▸ **ASSIGNMENT**
Please copy each line of the data that includes the string "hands".

▸ **WORKING DATA**

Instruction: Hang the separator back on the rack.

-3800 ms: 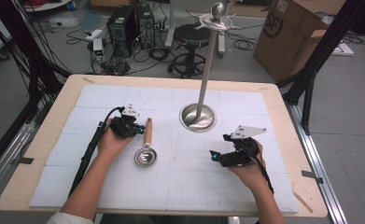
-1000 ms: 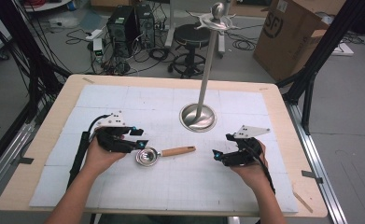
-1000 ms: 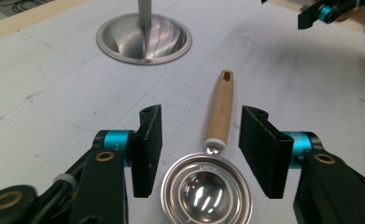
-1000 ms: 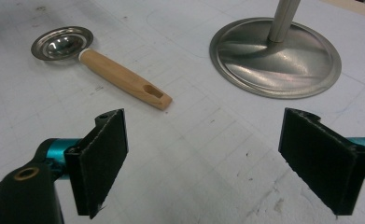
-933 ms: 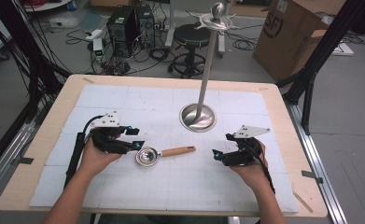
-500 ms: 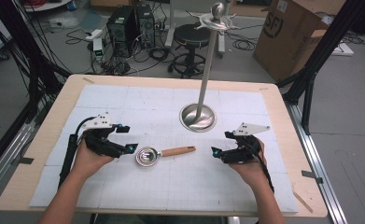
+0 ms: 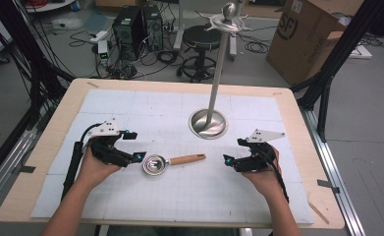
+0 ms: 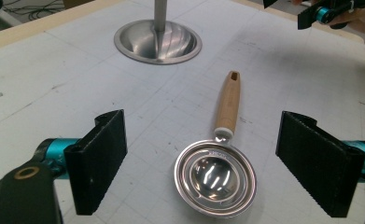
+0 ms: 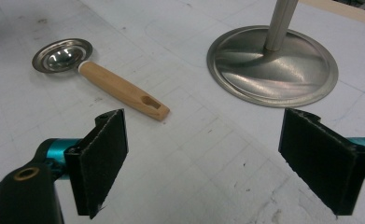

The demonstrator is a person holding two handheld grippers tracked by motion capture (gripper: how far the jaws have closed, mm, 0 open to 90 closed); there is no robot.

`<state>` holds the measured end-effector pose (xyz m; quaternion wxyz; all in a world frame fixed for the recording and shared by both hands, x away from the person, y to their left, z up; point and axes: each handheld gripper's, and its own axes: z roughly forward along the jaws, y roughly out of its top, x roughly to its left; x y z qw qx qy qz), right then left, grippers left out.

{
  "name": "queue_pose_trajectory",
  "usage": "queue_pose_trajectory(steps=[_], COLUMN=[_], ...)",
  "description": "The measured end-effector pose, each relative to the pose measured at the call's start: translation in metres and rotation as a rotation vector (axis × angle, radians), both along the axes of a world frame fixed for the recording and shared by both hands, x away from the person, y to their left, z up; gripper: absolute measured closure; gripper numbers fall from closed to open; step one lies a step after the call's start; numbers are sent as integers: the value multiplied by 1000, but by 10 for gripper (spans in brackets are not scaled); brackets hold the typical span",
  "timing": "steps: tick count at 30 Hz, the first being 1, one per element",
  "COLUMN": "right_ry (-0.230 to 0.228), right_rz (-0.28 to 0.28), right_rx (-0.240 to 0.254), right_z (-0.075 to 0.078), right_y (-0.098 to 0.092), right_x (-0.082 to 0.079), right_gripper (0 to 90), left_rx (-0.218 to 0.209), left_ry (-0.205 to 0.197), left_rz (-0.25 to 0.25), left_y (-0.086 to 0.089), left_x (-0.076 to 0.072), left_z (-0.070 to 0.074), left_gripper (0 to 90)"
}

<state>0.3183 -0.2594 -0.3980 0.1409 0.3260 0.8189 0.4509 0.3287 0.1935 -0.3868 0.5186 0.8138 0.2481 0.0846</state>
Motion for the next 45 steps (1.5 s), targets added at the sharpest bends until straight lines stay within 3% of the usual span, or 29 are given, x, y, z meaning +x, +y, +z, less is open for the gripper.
queue_pose_trajectory(steps=[7,11,16,17,18,24,28,30,38,45], right_ry=[-12,-10,-16,-14,-14,-15,-11,-14,-13,-8], right_rz=[4,1,13,10,10,15,12,13,17,14], right_rx=[-3,-1,-8,0,0,0,3,3,-5,-8], right_z=[1,2,2,2,2,2,3,3,2,3], right_y=[0,0,1,1,1,2,1,1,2,2], right_x=[0,-2,-2,-1,-1,-2,-3,-3,-3,-4], right_gripper=[145,145,145,145,145,145,145,145,145,145], left_rx=[7,57,89,121,121,220,236,281,333,430], left_ry=[-5,2,17,26,26,36,62,61,100,132], left_rz=[2,-11,-41,-53,-53,-104,-117,-123,-135,-183], left_y=[-6,-15,-29,-39,-39,-73,-82,-86,-96,-110], left_x=[-1,-1,-1,0,0,6,11,14,22,28], left_z=[3,0,-3,-6,-6,-5,-6,-6,-8,-12], left_gripper=[179,190,212,213,214,222,237,238,293,341])
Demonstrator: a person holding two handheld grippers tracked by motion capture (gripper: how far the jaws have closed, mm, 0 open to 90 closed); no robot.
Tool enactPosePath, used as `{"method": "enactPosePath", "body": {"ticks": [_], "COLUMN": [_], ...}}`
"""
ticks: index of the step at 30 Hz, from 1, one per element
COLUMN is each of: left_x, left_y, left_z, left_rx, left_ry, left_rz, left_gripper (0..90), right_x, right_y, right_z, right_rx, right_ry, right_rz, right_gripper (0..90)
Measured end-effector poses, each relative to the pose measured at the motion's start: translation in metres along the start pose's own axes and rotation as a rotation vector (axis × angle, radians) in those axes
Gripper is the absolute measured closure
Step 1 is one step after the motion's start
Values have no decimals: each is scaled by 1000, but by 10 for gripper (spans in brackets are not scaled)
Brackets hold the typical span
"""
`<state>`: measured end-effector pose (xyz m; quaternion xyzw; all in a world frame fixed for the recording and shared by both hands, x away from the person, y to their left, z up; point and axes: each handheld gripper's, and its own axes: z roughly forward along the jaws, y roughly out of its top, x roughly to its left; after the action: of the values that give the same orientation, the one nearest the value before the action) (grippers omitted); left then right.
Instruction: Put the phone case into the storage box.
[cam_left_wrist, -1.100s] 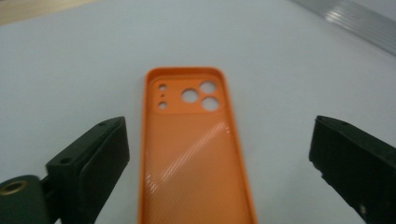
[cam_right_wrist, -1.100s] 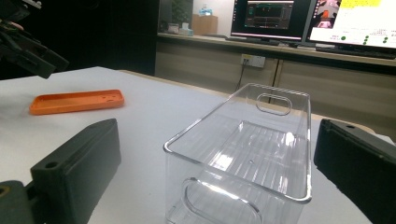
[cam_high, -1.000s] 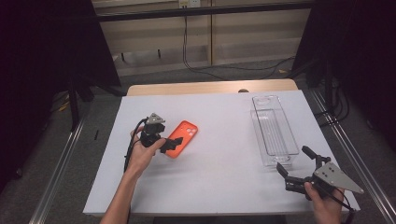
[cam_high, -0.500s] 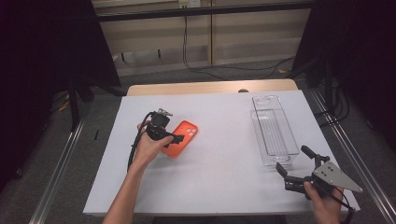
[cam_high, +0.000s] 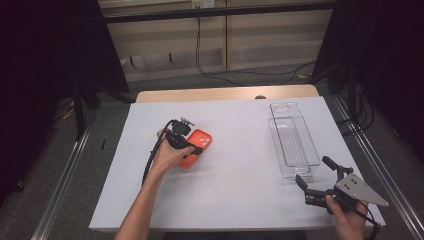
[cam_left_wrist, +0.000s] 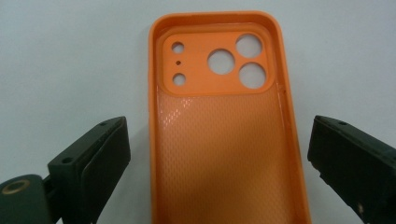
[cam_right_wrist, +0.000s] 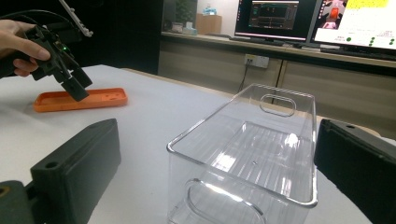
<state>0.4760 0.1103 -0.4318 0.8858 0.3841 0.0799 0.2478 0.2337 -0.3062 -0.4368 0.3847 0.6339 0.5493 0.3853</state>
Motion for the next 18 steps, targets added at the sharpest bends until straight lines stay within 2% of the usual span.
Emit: {"method": "enactPosePath", "body": {"ticks": [5, 6, 10, 14, 18], "left_x": [1, -1, -6, -6, -5], "left_y": [2, 1, 2, 2, 2], "left_z": [6, 7, 13, 14, 16], "left_rx": [19, 18, 51, 52, 50], "left_ry": [-2, 2, 38, 34, 31], "left_rz": [6, -3, 25, 10, 33], "left_gripper": [58, 57, 54, 47, 27], "right_x": [0, 0, 0, 0, 1], "right_y": [0, 0, 0, 0, 0], "right_z": [0, 0, 0, 0, 0], "right_rx": [3, 4, 4, 5, 7], "right_ry": [0, -1, 2, 3, 3], "right_rz": [-2, -2, -4, -9, -10], "right_gripper": [3, 4, 3, 3, 3]}}
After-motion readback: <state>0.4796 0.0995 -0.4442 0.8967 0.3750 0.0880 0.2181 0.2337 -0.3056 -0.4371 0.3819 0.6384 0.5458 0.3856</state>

▸ **RESULT**
`<state>` holds the measured end-effector pose (xyz m; quaternion wxyz; all in a world frame fixed for the recording and shared by both hands, x away from the person, y to their left, z up; point and axes: each handheld gripper's, and its own axes: z roughly forward along the jaws, y roughly out of its top, x roughly to its left; x y z qw qx qy qz), right then left, grippers left out.
  "description": "The measured end-effector pose, each relative to the pose measured at the call's start: translation in metres and rotation as a rotation vector (axis × angle, radians), both along the axes of a world frame fixed for the recording and shared by both hands, x away from the person, y to their left, z up; gripper: absolute measured closure; gripper numbers fall from closed to open; step one lies a step after the call's start; numbers are sent as integers: the value multiplied by 1000, but by 10 for gripper (spans in brackets are not scaled); brackets hold the typical span",
`<state>`: measured end-effector pose (xyz m; quaternion xyzw; all in a world frame fixed for the recording and shared by both hands, x away from the person, y to their left, z up; point and axes: each handheld gripper's, and its own axes: z roughly forward along the jaws, y roughly out of its top, x roughly to its left; after the action: of the values that give the same orientation, the one nearest the value before the action) (grippers omitted); left then right.

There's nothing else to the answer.